----- RECORDED DATA -----
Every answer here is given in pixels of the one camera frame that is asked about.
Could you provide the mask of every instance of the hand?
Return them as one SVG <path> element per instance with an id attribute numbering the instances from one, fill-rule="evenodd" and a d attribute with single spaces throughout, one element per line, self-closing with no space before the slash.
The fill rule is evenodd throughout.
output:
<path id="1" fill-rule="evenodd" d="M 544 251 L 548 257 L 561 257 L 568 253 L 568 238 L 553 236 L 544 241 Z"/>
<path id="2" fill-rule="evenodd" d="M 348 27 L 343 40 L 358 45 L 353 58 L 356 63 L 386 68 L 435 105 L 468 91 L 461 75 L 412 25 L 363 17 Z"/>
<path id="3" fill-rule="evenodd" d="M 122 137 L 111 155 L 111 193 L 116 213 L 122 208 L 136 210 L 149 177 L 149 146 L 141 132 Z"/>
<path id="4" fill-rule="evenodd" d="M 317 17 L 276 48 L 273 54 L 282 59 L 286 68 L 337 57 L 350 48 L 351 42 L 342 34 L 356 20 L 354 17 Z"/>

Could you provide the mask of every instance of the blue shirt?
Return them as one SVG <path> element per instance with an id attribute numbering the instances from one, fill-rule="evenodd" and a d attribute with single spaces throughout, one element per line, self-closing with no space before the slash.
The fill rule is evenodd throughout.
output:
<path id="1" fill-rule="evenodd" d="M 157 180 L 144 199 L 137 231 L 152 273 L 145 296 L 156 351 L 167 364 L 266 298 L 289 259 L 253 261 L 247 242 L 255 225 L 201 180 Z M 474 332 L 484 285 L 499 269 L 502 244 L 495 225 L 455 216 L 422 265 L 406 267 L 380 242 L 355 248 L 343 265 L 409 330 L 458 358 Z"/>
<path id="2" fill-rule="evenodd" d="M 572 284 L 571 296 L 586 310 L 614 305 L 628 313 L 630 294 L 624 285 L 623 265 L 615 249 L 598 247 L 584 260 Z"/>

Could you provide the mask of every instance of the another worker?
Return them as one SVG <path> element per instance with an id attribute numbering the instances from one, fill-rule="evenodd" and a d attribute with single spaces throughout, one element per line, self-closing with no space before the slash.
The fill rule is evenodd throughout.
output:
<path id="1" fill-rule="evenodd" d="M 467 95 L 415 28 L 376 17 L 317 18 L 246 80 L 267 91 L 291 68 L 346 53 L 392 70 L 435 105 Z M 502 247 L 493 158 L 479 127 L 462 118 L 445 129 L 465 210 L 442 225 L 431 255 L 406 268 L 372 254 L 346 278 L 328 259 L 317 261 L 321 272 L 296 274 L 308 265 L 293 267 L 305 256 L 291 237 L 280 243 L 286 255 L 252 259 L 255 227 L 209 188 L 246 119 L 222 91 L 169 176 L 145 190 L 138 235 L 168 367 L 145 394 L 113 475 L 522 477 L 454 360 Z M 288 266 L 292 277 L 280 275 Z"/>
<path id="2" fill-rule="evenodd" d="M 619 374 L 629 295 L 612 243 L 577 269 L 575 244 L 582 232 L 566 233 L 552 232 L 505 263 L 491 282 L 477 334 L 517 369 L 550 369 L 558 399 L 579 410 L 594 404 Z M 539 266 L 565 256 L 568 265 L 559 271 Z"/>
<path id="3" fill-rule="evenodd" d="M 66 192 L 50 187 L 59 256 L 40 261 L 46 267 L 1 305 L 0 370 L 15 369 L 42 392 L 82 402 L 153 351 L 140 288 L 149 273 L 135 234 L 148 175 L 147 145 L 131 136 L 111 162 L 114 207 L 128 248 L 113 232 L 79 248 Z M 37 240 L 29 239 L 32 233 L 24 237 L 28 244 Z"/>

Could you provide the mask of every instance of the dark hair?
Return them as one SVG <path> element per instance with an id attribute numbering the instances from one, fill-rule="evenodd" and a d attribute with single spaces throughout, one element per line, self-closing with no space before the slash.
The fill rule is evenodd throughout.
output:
-----
→ **INSTRUCTIONS TO FOLLOW**
Every single record is to be set down again, unaltered.

→ **EXERCISE OUTPUT**
Every answer here is given in pixels of the one camera frame that is asked about.
Could you provide the mask of every instance of the hand?
Return them as one SVG <path> element per instance with an id attribute numbering the instances from one, fill-rule="evenodd" and a d attribute with single spaces throughout, one element per line, self-closing with no space before the slash.
The fill rule is evenodd throughout.
output:
<path id="1" fill-rule="evenodd" d="M 544 251 L 548 257 L 561 257 L 568 253 L 568 238 L 553 236 L 544 241 Z"/>
<path id="2" fill-rule="evenodd" d="M 348 27 L 343 40 L 358 45 L 353 58 L 356 63 L 386 68 L 435 105 L 468 91 L 461 75 L 412 25 L 363 17 Z"/>
<path id="3" fill-rule="evenodd" d="M 122 137 L 111 155 L 111 193 L 116 213 L 122 208 L 136 210 L 149 177 L 149 146 L 141 132 Z"/>
<path id="4" fill-rule="evenodd" d="M 317 17 L 276 48 L 273 54 L 282 59 L 286 68 L 337 57 L 350 48 L 351 42 L 342 34 L 356 20 L 354 17 Z"/>

Could you provide the mask of every instance of the blue shirt?
Return them as one SVG <path> element per instance with an id attribute numbering the instances from one, fill-rule="evenodd" and a d attribute with single spaces throughout, one element per line, self-closing with no space before the slash.
The fill rule is evenodd throughout.
output:
<path id="1" fill-rule="evenodd" d="M 157 180 L 144 199 L 137 231 L 152 273 L 145 296 L 156 351 L 167 364 L 266 298 L 289 259 L 253 261 L 247 242 L 255 225 L 201 180 Z M 474 332 L 484 285 L 499 269 L 502 244 L 495 225 L 455 216 L 422 265 L 406 267 L 380 242 L 355 248 L 343 265 L 409 330 L 458 358 Z"/>
<path id="2" fill-rule="evenodd" d="M 572 284 L 571 296 L 586 310 L 614 305 L 628 313 L 630 294 L 624 285 L 623 265 L 615 249 L 598 247 L 584 260 Z"/>

Could you provide the mask of every instance of the another worker?
Return them as one SVG <path> element per instance with an id attribute numbering the instances from one, fill-rule="evenodd" and a d attribute with single spaces throughout, one element per line, self-closing with no space before the slash.
The fill rule is evenodd throughout.
output:
<path id="1" fill-rule="evenodd" d="M 467 95 L 415 28 L 376 17 L 317 18 L 246 80 L 267 91 L 291 68 L 346 53 L 392 70 L 435 105 Z M 502 247 L 493 158 L 479 127 L 462 118 L 445 129 L 465 210 L 442 225 L 431 255 L 406 268 L 372 254 L 346 278 L 328 259 L 317 261 L 321 272 L 296 274 L 308 265 L 293 267 L 305 256 L 291 237 L 280 243 L 286 255 L 252 259 L 255 227 L 209 188 L 246 119 L 222 91 L 169 176 L 145 190 L 138 235 L 168 367 L 145 394 L 113 475 L 522 477 L 454 360 Z M 288 266 L 292 277 L 280 275 Z"/>
<path id="2" fill-rule="evenodd" d="M 619 374 L 629 295 L 612 243 L 577 269 L 575 244 L 582 232 L 566 233 L 552 232 L 505 263 L 491 282 L 477 334 L 517 369 L 550 369 L 558 399 L 579 410 L 594 404 Z M 539 266 L 565 256 L 568 265 L 559 271 Z"/>
<path id="3" fill-rule="evenodd" d="M 66 192 L 50 187 L 59 256 L 40 261 L 46 267 L 1 305 L 0 370 L 15 369 L 42 392 L 82 402 L 153 351 L 140 288 L 149 273 L 135 234 L 148 175 L 147 145 L 131 136 L 111 162 L 114 207 L 128 248 L 113 232 L 79 248 Z M 37 240 L 29 239 L 32 233 L 24 237 L 28 244 Z"/>

Could you provide the mask of every instance of the dark hair?
Return them as one SVG <path> element per instance with an id attribute numbering the instances from one, fill-rule="evenodd" and a d attribute with single spaces throughout, one element per line, self-closing with no space before the slash.
The fill rule is evenodd throughout.
output:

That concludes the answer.